### WHAT THE TASK ASKS:
Read the lines below and count those that have the word "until". Respond with the number only.

### EXERCISE DATA:
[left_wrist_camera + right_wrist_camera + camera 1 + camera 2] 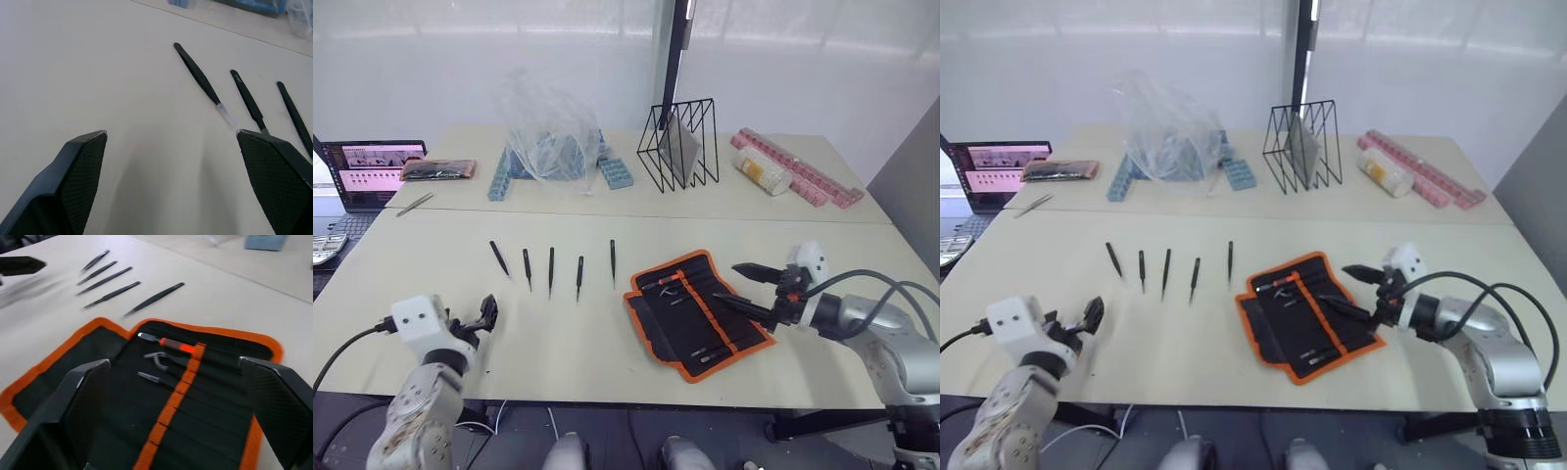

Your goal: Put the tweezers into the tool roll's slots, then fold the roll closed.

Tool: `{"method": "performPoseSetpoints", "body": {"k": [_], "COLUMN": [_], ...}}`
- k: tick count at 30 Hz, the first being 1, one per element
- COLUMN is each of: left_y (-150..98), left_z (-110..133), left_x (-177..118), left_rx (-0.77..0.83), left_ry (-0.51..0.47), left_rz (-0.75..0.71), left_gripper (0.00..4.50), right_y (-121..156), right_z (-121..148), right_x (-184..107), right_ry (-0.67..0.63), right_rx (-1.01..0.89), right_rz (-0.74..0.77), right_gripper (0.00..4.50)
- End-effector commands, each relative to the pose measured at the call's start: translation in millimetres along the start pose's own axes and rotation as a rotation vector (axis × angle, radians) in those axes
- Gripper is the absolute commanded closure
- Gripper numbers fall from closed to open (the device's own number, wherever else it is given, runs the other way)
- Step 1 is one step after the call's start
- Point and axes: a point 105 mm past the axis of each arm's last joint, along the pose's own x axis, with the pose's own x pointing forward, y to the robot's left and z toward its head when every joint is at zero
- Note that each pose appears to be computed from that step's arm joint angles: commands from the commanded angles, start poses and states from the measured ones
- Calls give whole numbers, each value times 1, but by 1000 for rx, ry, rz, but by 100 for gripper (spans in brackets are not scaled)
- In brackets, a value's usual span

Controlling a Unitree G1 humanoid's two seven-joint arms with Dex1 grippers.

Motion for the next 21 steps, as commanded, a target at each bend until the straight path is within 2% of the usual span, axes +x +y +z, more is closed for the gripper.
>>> {"method": "performPoseSetpoints", "body": {"k": [1, 8, 21], "left_y": [-3, -29, -45], "left_z": [1, 1, -15], "left_x": [10, 40, 79], "left_rx": [49, 83, 105], "left_ry": [0, 15, 81], "left_rz": [72, 26, -2], "left_gripper": [0, 0, 0], "right_y": [3, 7, 9], "right_z": [10, 9, 7], "right_x": [2, 3, -2], "right_ry": [-21, -27, -26], "right_rx": [-34, -30, -37], "right_rz": [22, 22, -17], "right_gripper": [4, 4, 4]}}
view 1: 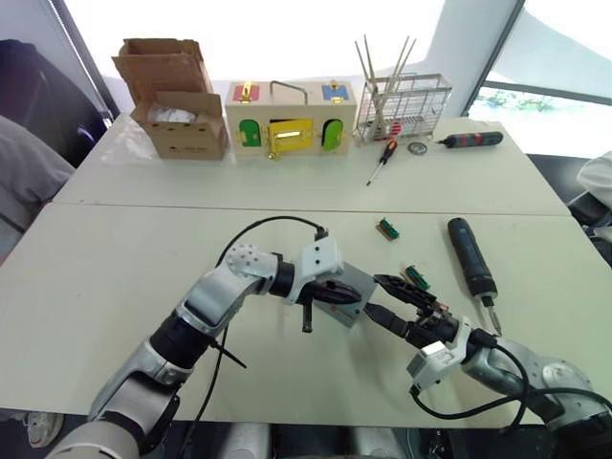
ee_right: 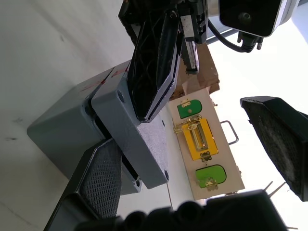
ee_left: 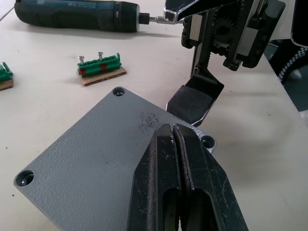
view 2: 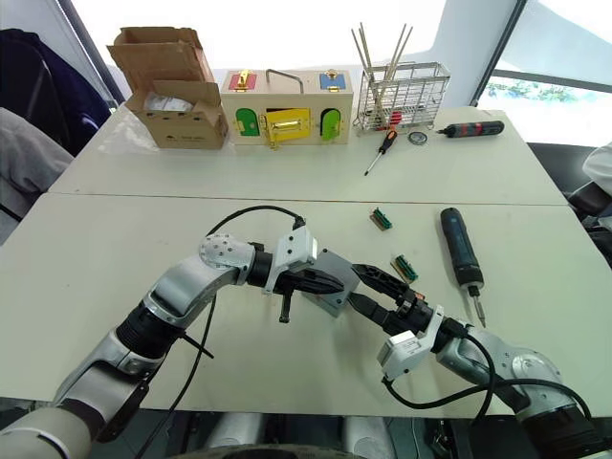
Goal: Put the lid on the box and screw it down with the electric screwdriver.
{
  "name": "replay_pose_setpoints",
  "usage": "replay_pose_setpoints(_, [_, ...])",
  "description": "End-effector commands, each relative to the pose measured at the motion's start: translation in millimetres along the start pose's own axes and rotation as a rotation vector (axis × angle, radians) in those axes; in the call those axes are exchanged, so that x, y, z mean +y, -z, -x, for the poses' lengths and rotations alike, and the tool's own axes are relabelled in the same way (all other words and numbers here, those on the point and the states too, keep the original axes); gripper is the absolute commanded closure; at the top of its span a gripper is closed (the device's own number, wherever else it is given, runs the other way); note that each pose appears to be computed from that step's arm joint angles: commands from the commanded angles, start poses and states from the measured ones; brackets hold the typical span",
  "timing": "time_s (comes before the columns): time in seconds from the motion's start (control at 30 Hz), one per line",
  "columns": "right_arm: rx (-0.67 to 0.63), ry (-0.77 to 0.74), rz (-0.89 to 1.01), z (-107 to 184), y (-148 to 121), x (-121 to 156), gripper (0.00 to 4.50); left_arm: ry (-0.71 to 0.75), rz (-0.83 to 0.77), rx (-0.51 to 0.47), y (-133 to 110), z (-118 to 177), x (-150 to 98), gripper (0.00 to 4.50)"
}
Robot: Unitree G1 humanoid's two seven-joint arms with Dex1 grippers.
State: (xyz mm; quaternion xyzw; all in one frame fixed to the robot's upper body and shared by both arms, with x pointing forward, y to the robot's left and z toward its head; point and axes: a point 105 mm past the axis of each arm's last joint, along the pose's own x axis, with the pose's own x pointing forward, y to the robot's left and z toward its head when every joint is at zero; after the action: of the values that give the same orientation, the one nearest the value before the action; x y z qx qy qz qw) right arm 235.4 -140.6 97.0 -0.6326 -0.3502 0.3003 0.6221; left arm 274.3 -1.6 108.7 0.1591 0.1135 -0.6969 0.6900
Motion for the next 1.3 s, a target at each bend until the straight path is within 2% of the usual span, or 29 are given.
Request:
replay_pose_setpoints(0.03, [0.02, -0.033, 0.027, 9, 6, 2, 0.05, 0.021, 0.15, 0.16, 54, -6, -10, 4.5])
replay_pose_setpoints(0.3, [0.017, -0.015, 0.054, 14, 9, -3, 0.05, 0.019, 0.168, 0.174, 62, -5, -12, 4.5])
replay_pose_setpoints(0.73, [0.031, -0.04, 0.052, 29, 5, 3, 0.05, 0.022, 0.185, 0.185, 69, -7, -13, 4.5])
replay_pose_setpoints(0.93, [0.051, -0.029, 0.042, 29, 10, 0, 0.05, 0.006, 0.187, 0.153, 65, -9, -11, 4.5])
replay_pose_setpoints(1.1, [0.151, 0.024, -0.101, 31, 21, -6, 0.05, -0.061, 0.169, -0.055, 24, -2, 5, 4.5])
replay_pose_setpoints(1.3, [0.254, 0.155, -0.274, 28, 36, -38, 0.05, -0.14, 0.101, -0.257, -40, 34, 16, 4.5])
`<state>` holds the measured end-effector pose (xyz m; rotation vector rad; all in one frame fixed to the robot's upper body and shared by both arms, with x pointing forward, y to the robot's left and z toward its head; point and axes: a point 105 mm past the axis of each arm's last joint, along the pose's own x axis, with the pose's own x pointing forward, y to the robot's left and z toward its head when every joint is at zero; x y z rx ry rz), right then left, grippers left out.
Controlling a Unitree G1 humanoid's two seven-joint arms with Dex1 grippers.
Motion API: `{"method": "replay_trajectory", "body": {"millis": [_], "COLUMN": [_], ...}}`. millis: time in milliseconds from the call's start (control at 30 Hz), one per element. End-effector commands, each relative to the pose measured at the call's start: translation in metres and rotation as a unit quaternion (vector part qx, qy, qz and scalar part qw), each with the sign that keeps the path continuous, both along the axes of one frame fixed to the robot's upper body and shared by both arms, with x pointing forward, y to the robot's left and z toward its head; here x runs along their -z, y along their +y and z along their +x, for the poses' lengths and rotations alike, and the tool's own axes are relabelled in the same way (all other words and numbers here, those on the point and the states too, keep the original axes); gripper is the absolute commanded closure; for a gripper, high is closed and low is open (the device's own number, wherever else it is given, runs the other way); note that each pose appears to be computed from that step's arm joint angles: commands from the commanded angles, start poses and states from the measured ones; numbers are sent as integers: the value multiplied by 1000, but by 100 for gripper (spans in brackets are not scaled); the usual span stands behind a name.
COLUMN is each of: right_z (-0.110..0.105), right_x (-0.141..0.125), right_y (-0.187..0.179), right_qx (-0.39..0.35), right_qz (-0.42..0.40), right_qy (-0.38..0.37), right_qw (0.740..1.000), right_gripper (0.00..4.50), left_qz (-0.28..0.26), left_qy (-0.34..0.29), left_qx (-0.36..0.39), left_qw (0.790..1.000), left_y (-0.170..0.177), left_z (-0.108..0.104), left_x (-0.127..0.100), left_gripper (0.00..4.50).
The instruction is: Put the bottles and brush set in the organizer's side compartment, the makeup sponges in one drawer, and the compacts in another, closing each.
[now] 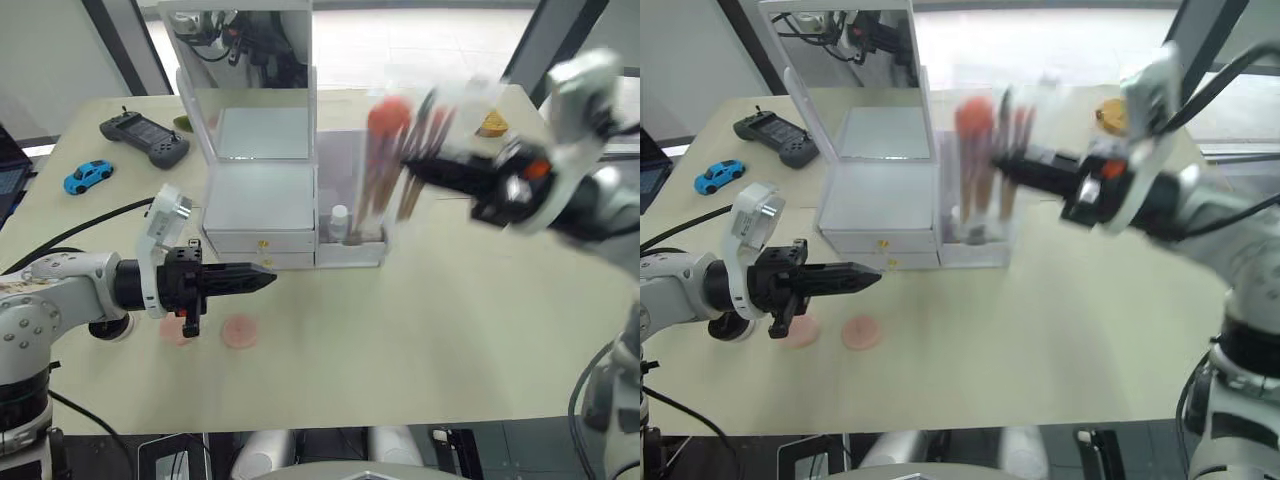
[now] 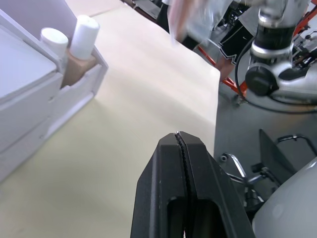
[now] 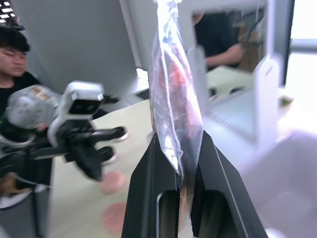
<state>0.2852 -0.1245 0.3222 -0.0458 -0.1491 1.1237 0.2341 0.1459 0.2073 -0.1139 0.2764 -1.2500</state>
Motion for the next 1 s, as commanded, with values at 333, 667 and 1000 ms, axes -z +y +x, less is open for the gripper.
{"method": "replay_trajectory", "body": {"millis": [333,667,1000], "right_z": [114,128,134], "right_x": [13,29,73], "right_y": [8,51,57], "right_qx": [18,-49,-53], "right_qz": [-130,-92,-120], "right_qy": [-144,-113,-78], "right_qw": [981,988,988], "right_gripper": [449,449,449], "left_qz": [-34,-46,-47], "left_qy": [-33,-17,-12], "left_qx": [27,15,12], "left_qw": [999,999,999], "left_y": [-2,0,-1], "left_z": [-1,-2,0], "left_x": [-5,-5,-7], "left_gripper": [450,450,450]}}
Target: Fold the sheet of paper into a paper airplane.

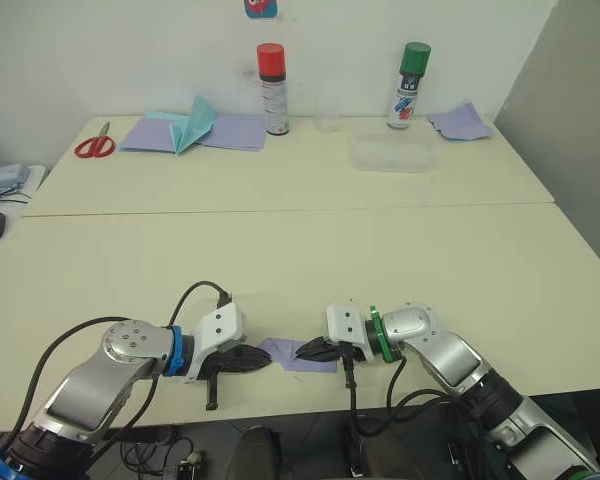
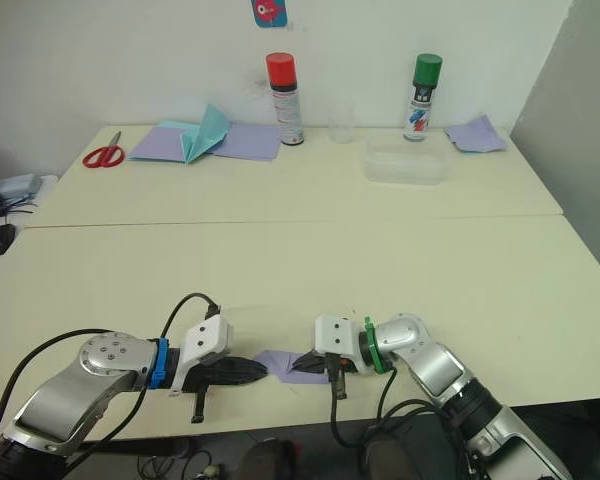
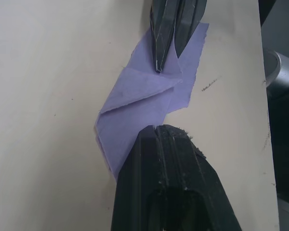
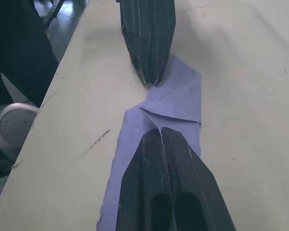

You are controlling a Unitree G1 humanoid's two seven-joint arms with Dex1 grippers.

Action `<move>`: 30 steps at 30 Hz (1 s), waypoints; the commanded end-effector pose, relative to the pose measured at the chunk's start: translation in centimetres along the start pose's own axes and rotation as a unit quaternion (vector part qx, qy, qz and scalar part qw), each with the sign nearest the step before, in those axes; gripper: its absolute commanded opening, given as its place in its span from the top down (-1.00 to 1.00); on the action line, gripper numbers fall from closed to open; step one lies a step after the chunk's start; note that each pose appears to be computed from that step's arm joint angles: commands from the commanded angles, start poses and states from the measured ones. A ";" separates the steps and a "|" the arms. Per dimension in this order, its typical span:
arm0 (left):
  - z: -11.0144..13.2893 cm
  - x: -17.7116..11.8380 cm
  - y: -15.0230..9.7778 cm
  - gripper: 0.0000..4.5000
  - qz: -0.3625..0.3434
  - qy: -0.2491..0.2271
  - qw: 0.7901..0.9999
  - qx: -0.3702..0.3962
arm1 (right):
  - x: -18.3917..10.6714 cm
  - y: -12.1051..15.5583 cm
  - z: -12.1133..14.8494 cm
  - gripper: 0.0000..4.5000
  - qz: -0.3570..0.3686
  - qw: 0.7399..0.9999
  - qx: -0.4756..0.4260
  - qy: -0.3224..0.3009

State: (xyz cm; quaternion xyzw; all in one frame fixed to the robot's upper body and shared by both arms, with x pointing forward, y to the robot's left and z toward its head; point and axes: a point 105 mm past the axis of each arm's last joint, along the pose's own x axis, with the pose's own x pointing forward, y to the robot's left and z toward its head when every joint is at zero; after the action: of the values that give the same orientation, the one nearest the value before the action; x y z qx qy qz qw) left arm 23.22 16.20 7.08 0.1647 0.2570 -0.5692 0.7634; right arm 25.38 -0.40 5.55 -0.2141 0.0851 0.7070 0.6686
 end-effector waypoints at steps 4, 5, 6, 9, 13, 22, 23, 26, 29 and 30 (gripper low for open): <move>2.9 -3.2 2.2 1.00 0.019 -0.059 0.997 -0.053 | -0.3 -0.5 -1.9 0.99 -0.014 0.999 0.020 0.040; 3.5 -3.3 2.3 1.00 0.018 -0.070 0.996 -0.056 | -0.3 -0.6 -1.9 0.99 -0.014 0.999 0.020 0.040; 4.3 -3.1 2.2 1.00 0.014 -0.086 0.995 -0.056 | -0.3 -0.6 -1.9 0.99 -0.014 0.999 0.020 0.040; 5.4 -1.7 1.4 1.00 -0.005 -0.100 0.994 -0.042 | -0.4 -0.7 -1.9 0.99 -0.017 0.999 0.020 0.040; 4.6 0.7 1.1 1.00 0.001 -0.085 0.996 -0.015 | -0.4 -0.8 -1.8 0.99 -0.020 0.999 0.020 0.040; 1.4 3.7 1.9 1.00 0.024 -0.036 0.999 0.005 | -0.7 -0.6 -1.7 0.99 -0.016 0.999 0.025 0.042; 1.1 3.9 1.8 1.00 0.020 -0.029 0.999 0.005 | -0.7 -0.6 -1.7 0.99 -0.013 0.999 0.024 0.042; -0.1 4.0 1.4 1.00 0.005 -0.009 1.000 -0.001 | -0.7 -0.5 -1.5 0.99 -0.008 0.999 0.025 0.039; -0.9 3.9 0.8 1.00 -0.012 0.009 1.000 0.002 | -1.0 -0.3 -0.9 0.73 0.008 0.999 0.031 0.032; -1.2 3.8 0.7 1.00 -0.014 0.014 1.000 0.006 | -1.2 -0.3 -0.7 0.60 0.014 0.999 0.030 0.031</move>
State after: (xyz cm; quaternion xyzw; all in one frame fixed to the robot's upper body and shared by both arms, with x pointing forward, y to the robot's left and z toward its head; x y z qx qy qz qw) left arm 25.80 13.16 6.18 0.1657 0.2146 -0.5755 0.7715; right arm 25.72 -0.91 5.51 -0.2094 0.1139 0.7070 0.6658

### EXPECTED OUTPUT:
2